TechNewsWorld columnist Renay San Miguel started his journalism career with his hometown newspaper in Texas in 1979. He moved to television in 1985, anchoring, producing and reporting in Austin, Dallas and San Francisco before joining CNBC as a technology correspondent from 1997 to 2000. Following a stint with CBS MarketWatch, which included filing tech stories for the CBS Early Show, San Miguel joined CNN Headline News in 2001 as an anchor/tech reporter. He also contributed digital content for CNN.com. After his 2007 departure from CNN, San Miguel founded Primo Media and now freelances in television/online reporting and media consultation.

2 Comments

  • I was extremely skeptical about the ‘iPad’ before seeing the introduction video and reading the technical specifications. In the space of an hour of so, I moved from skeptic to ‘ok, this could be a good thing’.

    After 24 hours, reading the reviews, verifying that it should give me access to Amazon, Barnes & Nobel and Google titles, and thinking through my likely use of the iPad, I have moved from ‘ok’ to ‘I want one!’.

    One of the biggest motivators was the NYT demo.
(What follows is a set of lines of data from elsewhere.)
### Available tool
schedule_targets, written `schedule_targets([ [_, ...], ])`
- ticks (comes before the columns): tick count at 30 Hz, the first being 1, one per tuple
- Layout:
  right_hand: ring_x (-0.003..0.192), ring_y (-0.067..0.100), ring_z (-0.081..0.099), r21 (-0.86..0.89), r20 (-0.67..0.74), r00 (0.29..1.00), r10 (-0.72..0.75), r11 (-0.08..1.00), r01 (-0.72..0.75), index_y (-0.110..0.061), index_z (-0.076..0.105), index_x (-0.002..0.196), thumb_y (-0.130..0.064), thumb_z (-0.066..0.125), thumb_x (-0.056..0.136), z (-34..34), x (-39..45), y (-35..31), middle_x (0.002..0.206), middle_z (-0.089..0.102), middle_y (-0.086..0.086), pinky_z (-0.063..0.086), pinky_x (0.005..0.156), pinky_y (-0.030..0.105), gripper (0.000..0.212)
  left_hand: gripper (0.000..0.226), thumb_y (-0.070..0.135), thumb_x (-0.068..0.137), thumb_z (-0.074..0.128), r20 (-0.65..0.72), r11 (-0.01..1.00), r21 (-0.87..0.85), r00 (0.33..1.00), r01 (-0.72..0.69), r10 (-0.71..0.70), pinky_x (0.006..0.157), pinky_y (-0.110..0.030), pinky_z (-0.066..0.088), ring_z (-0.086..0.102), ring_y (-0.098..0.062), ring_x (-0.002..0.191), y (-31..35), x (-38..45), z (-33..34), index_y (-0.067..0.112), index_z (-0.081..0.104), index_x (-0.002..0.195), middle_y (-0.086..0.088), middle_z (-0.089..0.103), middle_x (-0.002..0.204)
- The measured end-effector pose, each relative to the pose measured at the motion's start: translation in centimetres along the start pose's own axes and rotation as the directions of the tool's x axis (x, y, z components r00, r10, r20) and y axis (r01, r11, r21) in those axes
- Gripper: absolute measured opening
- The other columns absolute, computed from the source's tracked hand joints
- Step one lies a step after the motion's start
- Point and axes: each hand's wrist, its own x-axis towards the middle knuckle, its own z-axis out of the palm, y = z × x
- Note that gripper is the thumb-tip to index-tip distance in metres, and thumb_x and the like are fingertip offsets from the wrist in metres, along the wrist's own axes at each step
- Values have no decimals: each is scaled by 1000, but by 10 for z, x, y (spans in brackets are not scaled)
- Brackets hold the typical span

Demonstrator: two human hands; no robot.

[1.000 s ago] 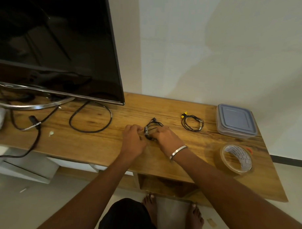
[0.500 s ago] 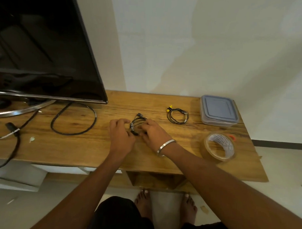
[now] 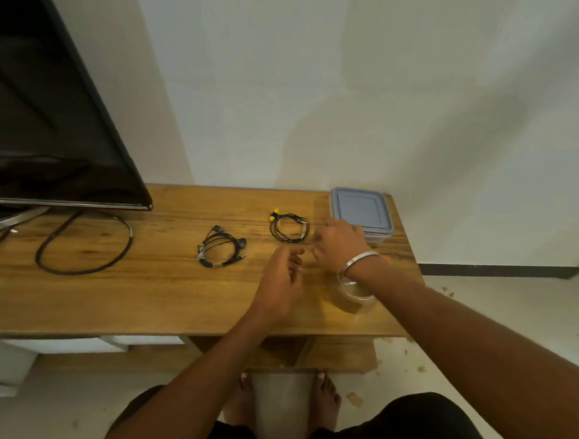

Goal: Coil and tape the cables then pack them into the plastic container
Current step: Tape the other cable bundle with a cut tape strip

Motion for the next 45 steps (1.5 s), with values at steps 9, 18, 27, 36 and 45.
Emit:
schedule_targets([
  [9, 69, 19, 54, -38, 278, 952, 131, 991, -125, -18, 57, 71, -54, 52, 85, -11, -4, 35, 67, 53, -2, 49, 68, 33, 38, 37, 21, 97, 56, 182, 967, -140, 966, 211, -185, 88, -39, 57, 62, -14, 100, 17, 9, 30, 20, 42, 131, 2, 53, 117],
  [18, 83, 26, 60, -71, 292, 934, 205, 979, -192, -16, 55, 91, -31, 61, 82, -19, 3, 15, 84, 56, 5, 54, 84, 43, 18, 39, 22, 96, 58, 194, 953, -151, 953, 262, -231, 90, -36, 55, 59, -17, 107, 19, 9, 31, 19, 42, 131, 0, 53, 121],
  [27, 85, 26, 60, -96, 250, 945, 211, 977, -193, -9, 61, 105, -14, 61, 83, -13, 8, 7, 84, 55, 7, 54, 85, 41, 22, 39, 17, 96, 57, 218, 924, -230, 941, 306, -258, 93, -35, 53, 59, -21, 111, 19, 2, 28, 16, 42, 132, -3, 53, 126],
  [36, 88, 28, 65, 236, 219, 960, 172, 946, -224, -1, 70, 94, -19, 60, 86, -48, 11, 28, 92, 70, 13, 55, 76, 34, 23, 42, 0, 95, 54, 279, 885, -451, 960, 119, 13, 92, -24, 52, 51, 6, 116, 30, 2, 2, 22, 36, 126, 6, 45, 134],
  [45, 81, 16, 63, 690, 159, 980, 124, 696, -200, -17, 70, 88, -26, 65, 87, -32, -18, 64, 83, 68, -1, 50, 71, 24, 11, 49, 22, 82, 74, 265, 919, -393, 953, -36, 150, 99, -27, 47, 51, -7, 123, 41, 21, -3, 32, 42, 118, -1, 49, 130],
])
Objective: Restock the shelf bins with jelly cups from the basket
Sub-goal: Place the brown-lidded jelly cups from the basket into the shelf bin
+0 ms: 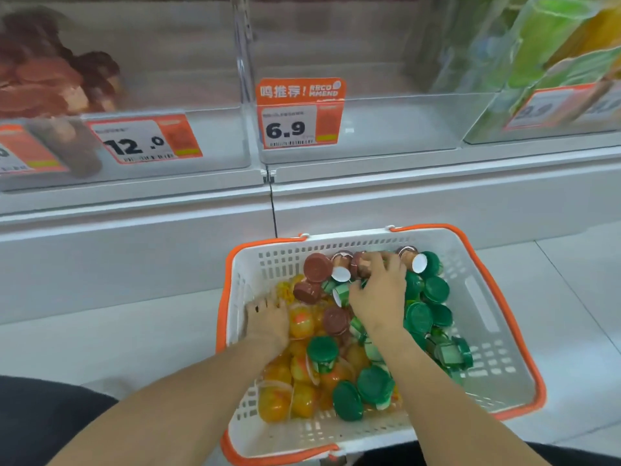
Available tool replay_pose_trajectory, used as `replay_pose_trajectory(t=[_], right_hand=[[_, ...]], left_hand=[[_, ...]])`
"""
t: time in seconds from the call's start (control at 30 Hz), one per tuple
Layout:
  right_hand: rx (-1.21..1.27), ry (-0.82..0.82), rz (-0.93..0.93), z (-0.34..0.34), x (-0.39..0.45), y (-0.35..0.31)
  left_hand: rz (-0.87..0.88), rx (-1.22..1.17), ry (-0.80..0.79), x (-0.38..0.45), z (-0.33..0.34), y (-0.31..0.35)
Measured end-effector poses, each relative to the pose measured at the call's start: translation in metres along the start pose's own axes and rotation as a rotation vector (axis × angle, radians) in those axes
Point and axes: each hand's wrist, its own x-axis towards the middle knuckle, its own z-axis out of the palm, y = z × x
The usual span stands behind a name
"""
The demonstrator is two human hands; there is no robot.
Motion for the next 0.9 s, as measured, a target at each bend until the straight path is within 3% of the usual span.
replay_pose_trajectory(t=[0.17,0.27,0.37,0.47,0.53,0.63,0.7,0.77,0.9], right_hand=[[-0.046,-0.210,-0.011,0.007,0.023,0.010],[-0.093,-0.238,0.000,0.008,0.027,0.013],[-0.142,-0.245,-0.020,0.003,0.028,0.007],[-0.038,-0.308,0.024,-0.006,0.029,-0.004],[0.153,-0.340,0.127,-0.017,0.033,-0.010],[0.639,-0.400,0.315,-0.044,0.038,-0.026],[1.028,-0.556,0.344,-0.065,0.035,-0.043],[1.299,-0.721,0.302,-0.082,0.030,-0.068],[1.542,-0.922,0.182,-0.112,0.018,-0.125]], left_hand=[[0.030,0.031,0.053,-0.003,-0.018,-0.002],[0.010,-0.074,0.068,-0.006,-0.027,-0.012],[-0.019,-0.438,-0.053,-0.018,-0.056,-0.023],[0.073,-0.723,-0.217,-0.034,-0.104,-0.034],[0.120,-0.829,-0.307,-0.051,-0.143,-0.044],[0.166,-0.918,-0.444,-0.082,-0.191,-0.065],[0.207,-0.930,-0.469,-0.103,-0.214,-0.082],[0.258,-0.956,-0.430,-0.123,-0.229,-0.102],[0.316,-1.098,-0.238,-0.158,-0.245,-0.144]])
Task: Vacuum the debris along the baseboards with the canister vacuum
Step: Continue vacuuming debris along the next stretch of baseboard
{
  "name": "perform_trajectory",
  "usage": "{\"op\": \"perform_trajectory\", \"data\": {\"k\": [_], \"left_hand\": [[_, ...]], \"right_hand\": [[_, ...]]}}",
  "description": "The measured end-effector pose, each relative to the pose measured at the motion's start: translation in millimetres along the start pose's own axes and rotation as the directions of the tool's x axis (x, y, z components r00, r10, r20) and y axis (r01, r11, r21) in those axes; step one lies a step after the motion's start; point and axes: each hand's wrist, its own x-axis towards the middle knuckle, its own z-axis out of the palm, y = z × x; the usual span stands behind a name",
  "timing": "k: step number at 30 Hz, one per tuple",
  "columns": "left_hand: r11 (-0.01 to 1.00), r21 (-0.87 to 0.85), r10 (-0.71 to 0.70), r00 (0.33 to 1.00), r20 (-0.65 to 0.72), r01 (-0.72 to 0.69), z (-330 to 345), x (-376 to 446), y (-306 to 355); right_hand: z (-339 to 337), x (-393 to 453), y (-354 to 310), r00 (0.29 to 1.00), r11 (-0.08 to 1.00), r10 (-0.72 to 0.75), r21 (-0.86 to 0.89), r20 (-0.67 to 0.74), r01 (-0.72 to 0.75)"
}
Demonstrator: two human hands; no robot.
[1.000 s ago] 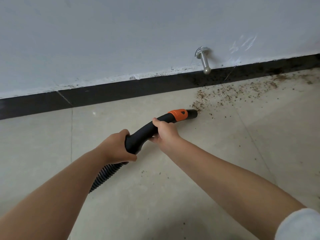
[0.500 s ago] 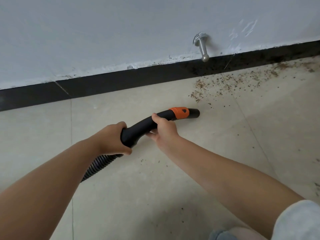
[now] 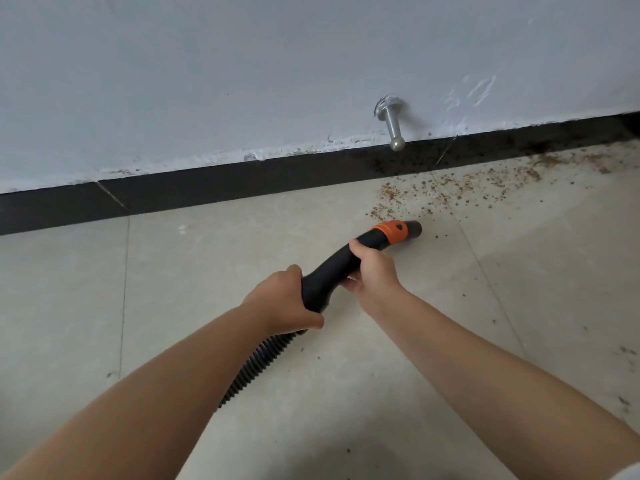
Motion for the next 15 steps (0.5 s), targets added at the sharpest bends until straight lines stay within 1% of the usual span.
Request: {"op": "perform_trajectory", "data": {"k": [4,10,13,15], "left_hand": [[1.0,-0.003,-0.008,1.0,-0.004,0.008,-4,-10,-22],[0.997,-0.012,-0.073,0.995,-0.07,0.072,-24,-27,-55],[0.993,-0.022,-0.117,0.988,-0.098,0.115,-34,-32,-69],[0.991,-0.025,-0.134,0.985,-0.108,0.132,-37,-31,-73]], "right_hand": [[14,-4,15,1.0,1.0,-0.01,-0.026,-0.014,0.01],[50,-9,28,0.994,0.996,0.063,-0.076,0.093,-0.056],[70,-12,34,0.991,0.991,0.079,-0.118,0.112,-0.065],[76,-11,35,0.989,0.991,0.087,-0.112,0.119,-0.074]]}}
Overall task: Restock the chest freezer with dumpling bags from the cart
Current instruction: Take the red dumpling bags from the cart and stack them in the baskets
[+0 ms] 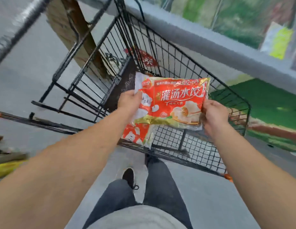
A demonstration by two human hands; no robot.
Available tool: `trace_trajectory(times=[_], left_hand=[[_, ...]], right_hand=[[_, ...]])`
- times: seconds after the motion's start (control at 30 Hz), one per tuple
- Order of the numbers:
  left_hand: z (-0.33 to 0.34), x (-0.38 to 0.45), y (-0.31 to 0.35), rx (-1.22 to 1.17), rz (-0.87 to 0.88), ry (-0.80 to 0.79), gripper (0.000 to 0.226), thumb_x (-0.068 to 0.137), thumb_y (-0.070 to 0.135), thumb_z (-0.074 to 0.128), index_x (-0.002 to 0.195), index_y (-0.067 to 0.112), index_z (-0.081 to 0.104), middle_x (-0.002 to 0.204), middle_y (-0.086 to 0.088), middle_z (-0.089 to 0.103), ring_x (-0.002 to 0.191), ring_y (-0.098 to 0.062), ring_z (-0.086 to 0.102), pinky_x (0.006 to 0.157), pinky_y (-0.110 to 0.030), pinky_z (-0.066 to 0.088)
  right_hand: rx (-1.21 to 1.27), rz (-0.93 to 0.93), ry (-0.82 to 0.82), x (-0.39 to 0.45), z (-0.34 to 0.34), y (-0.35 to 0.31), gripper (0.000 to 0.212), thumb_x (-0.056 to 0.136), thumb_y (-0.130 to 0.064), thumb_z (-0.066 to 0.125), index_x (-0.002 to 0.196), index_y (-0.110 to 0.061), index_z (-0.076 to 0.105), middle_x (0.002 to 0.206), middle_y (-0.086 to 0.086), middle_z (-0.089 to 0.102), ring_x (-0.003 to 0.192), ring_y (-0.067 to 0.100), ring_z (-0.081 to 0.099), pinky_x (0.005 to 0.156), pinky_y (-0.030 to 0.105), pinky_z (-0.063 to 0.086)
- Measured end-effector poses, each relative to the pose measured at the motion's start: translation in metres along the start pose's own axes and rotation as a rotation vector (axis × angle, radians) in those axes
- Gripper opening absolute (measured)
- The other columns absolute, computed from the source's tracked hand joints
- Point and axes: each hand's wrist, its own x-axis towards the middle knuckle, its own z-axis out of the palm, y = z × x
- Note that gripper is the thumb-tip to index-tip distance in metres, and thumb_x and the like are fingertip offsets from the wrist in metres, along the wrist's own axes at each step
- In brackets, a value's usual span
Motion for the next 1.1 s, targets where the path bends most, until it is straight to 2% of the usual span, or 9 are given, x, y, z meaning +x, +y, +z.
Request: trace_trajectory(times=[0.1,0.17,0.27,0.43,0.53,0.63,0.73,0.83,1.1], left_hand=[[-0.007,-0.049,0.024,-0.059,0.129,-0.057,0.029,0.092,0.036,0.058,0.090,0.010,0.072,0.090,-0.010,0.076,0.082,-0.026,0.073,0.075,-0.042,0.061],[-0.009,-0.086,0.041,-0.052,0.243,-0.087,0.038,0.086,0.042,0.055,0.093,0.008,0.071,0.093,-0.014,0.075,0.086,-0.030,0.073,0.078,-0.048,0.060],[-0.003,-0.114,0.058,-0.084,0.347,-0.128,0.041,0.075,0.051,0.051,0.082,0.014,0.069,0.085,-0.010,0.073,0.083,-0.029,0.072,0.082,-0.053,0.058],[0.011,-0.187,0.087,-0.133,0.470,-0.191,0.023,0.093,0.040,0.057,0.075,0.025,0.062,0.078,-0.004,0.062,0.075,-0.021,0.062,0.079,-0.043,0.056],[0.030,-0.217,0.090,-0.144,0.459,-0.252,0.026,0.095,0.035,0.058,0.072,0.023,0.062,0.078,0.001,0.061,0.077,-0.019,0.057,0.077,-0.036,0.051],[0.056,-0.249,0.091,-0.157,0.424,-0.339,0.022,0.097,0.033,0.059,0.079,0.024,0.068,0.086,0.000,0.073,0.087,-0.024,0.071,0.085,-0.043,0.058],[0.087,-0.271,0.086,-0.154,0.415,-0.369,0.021,0.097,0.030,0.060,0.080,0.021,0.069,0.088,-0.006,0.076,0.090,-0.028,0.073,0.086,-0.049,0.059],[0.125,-0.294,0.078,-0.148,0.414,-0.375,0.020,0.096,0.033,0.061,0.082,0.021,0.071,0.087,-0.003,0.077,0.087,-0.026,0.073,0.084,-0.050,0.060],[0.244,-0.356,0.069,-0.117,0.424,-0.279,0.026,0.097,0.033,0.058,0.075,0.024,0.066,0.079,0.001,0.067,0.081,-0.023,0.064,0.087,-0.045,0.056]], right_hand=[[0.093,-0.087,0.061,-0.057,-0.036,-0.013,0.017,0.096,-0.018,0.063,0.080,-0.013,0.069,0.088,0.006,0.077,0.086,0.025,0.073,0.079,0.043,0.060],[0.184,-0.148,0.109,-0.099,-0.066,-0.023,0.019,0.098,-0.015,0.059,0.081,-0.014,0.067,0.087,0.005,0.075,0.081,0.022,0.070,0.076,0.039,0.059],[0.264,-0.202,0.160,-0.136,-0.097,-0.035,0.019,0.099,-0.010,0.057,0.082,-0.013,0.066,0.082,0.003,0.071,0.074,0.016,0.067,0.064,0.030,0.055],[0.371,-0.294,0.273,-0.192,-0.161,-0.054,0.019,0.098,-0.010,0.059,0.082,-0.014,0.067,0.082,0.003,0.070,0.077,0.017,0.065,0.070,0.031,0.054],[0.390,-0.303,0.328,-0.208,-0.202,-0.050,0.018,0.097,-0.010,0.059,0.081,-0.016,0.067,0.085,0.003,0.069,0.087,0.023,0.063,0.078,0.035,0.054],[0.413,-0.278,0.350,-0.214,-0.245,-0.038,0.014,0.098,-0.014,0.058,0.090,-0.014,0.069,0.099,0.007,0.073,0.090,0.025,0.068,0.087,0.042,0.056],[0.432,-0.261,0.351,-0.212,-0.282,-0.024,0.012,0.100,-0.013,0.056,0.098,-0.010,0.067,0.099,0.007,0.072,0.091,0.022,0.067,0.089,0.041,0.055],[0.464,-0.239,0.352,-0.202,-0.324,-0.010,0.014,0.100,-0.011,0.056,0.089,-0.015,0.063,0.098,0.005,0.070,0.096,0.022,0.067,0.092,0.041,0.055],[0.412,-0.197,0.286,-0.151,-0.448,0.013,0.013,0.098,-0.010,0.060,0.087,-0.016,0.065,0.098,0.004,0.071,0.093,0.022,0.068,0.094,0.044,0.055]])
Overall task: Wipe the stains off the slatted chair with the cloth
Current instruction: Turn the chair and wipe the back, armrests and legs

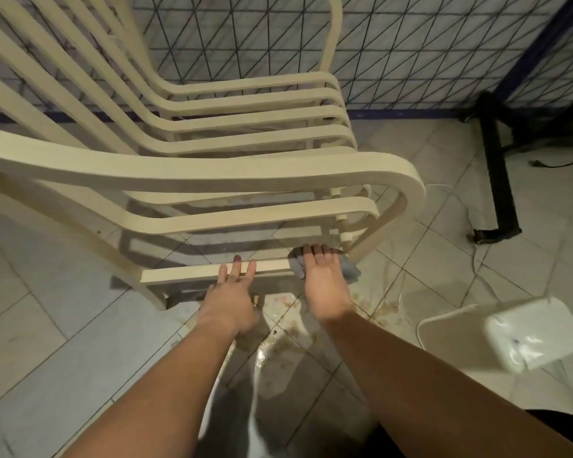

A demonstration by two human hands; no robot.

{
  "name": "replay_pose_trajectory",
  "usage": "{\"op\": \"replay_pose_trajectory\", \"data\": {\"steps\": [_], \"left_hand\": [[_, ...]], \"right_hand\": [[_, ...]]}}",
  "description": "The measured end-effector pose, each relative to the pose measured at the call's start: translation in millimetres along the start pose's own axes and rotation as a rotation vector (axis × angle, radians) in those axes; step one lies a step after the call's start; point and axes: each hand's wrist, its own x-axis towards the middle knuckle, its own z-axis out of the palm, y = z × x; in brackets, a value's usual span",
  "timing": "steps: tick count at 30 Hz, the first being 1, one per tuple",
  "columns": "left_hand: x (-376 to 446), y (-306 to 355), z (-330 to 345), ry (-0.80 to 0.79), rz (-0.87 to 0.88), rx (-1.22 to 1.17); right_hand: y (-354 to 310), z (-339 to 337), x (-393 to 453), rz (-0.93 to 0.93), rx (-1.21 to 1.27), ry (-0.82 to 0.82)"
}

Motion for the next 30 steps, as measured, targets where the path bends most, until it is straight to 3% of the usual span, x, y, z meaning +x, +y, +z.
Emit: {"op": "replay_pose_trajectory", "data": {"steps": [4, 9, 16, 19, 26, 30], "left_hand": [[-0.7, -0.7, -1.2, -0.012, -0.005, -0.036], [-0.7, -3.6, -1.5, -0.019, 0.003, -0.06], [-0.9, -8.0, -4.7, -0.05, 0.012, -0.078], [-0.6, -9.9, -3.3, -0.052, 0.017, -0.087], [-0.8, -10.8, -4.3, -0.058, 0.027, -0.085], [-1.8, -11.0, -1.2, -0.035, 0.029, -0.07]], "right_hand": [[8.6, -7.0, 0.6, -0.049, 0.053, 0.11], [-9.8, -37.5, 14.8, -0.245, -0.203, 0.067], [-7.1, -44.1, 44.1, 0.123, -0.716, -0.2], [-13.8, -33.2, 34.1, 0.123, -0.631, -0.344], [-28.6, -49.3, 44.0, 0.149, -0.67, -0.271], [-16.5, -29.0, 13.7, 0.164, -0.713, -0.342]]}}
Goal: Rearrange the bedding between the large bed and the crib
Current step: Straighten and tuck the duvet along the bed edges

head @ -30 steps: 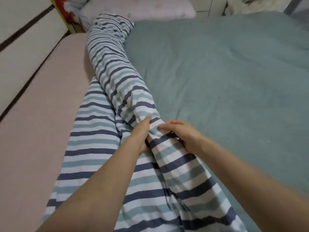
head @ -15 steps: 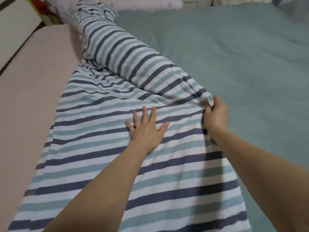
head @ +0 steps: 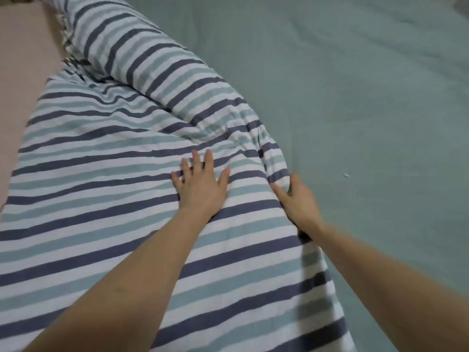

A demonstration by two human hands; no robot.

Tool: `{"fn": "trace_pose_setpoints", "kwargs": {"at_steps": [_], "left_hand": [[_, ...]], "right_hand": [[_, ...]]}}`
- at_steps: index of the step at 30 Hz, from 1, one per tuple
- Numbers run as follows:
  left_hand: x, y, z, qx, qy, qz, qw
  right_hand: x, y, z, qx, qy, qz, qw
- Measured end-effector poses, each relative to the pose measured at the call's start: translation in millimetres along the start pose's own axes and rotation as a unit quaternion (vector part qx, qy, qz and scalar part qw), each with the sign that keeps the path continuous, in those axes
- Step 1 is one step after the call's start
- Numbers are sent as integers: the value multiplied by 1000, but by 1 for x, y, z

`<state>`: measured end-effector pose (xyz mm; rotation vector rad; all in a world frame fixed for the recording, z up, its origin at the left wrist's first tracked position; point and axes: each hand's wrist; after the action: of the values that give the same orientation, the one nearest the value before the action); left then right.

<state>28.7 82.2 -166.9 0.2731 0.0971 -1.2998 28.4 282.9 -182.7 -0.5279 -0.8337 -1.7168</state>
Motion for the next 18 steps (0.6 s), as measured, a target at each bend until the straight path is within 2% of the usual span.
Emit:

My wife and I have been reading the Times on-line for several years now. It is a part of our everyday rituals. I haven’t been a paid subscriber in all that time.

    After seeing the NYT Reader demo, I AM ready to ante up the $175 per year for a paid subscription (after they answer a few questions to my satisfaction). Mostly, do they expect me to pay additional for access to articles older than 7 days.

    Given a similar UI, I would very likely switch my magazine subscriptions to on-line access (at the same rates I pay now).

    And I would likely add back in a couple I have dropped over the years.

    While many of these magazines are available on-line as websites, I find no compelling reason to read them on my desktop, laptop, netbook or smartphone.

    A full color e-reader with a great UI would change this (I have used the Kindle and tried the Nook…. no sale).

    Add in what seems to be a wealth of apps, iWork tools for $10 each, photo handling, wi-fi and 3G for $15/mo no contract, Brushes (to encourage my artist wife’s buy-in) all in a device I can comfortably hold and easily carry on trips and Wow! I AM ready to part with $800.

    So to sum it up, the device offers me a combination of functionality and pricing that I find compelling.

    e-books are another issue. Moving me away from the library and used bookstores will require a much better model of pricing, licensing, ability to share with friends and family, etc.

    I AM an avid reader who, when paperbacks were under $5, used to buy a minimum of 4-6 books a month. I have much larger than usual ‘library’ (1,500+ books even after donating over 1,000 to the local library).

    Since prices for even paperbacks have have climbed above $8, I have virtually stopped buying new books and haunt the library and used book stores instead.

    I also hate the new paperback format. The older format is so much more convenient to carry and read. And fit on my bookshelf.

    Bottom line, my wallet is out and I AM just waiting to confirm my impressions of the device and media to buy one.

    Well done Apple….

    Hope the print media recognizes the opportunity to recapture customers and recognizes how much more profitable selling a few million copies of electronic products at $1 is than selling a few hundred thousand at $10.

    The print folks can seize the opportunity and save the core of the business plus add incredible new opportunities (in copyright, out of print anyone?) or they can follow the RIAA’s model and continue on the path to obscurity.

  • You are so right in saying that the print media needs much more then a cool device to deliver its content. It needs a reason to convince consumers that their content is worth reading more then the free content provided to them already. Paying for something means getting something more then what is free. In this case that’s a huge task. I like print I worked through college in a new agency distributing Chicago’s finest newspapers. I spent many a hour reading them. Then the internet come on the scene in the form of AOL. That started a change for me and I know for many the internet is available to them and they pay for it anyway. So why buy news in print is what they ask? AOL was never able to reinvent itself as times changed. Will the print media be able too? Time will tell.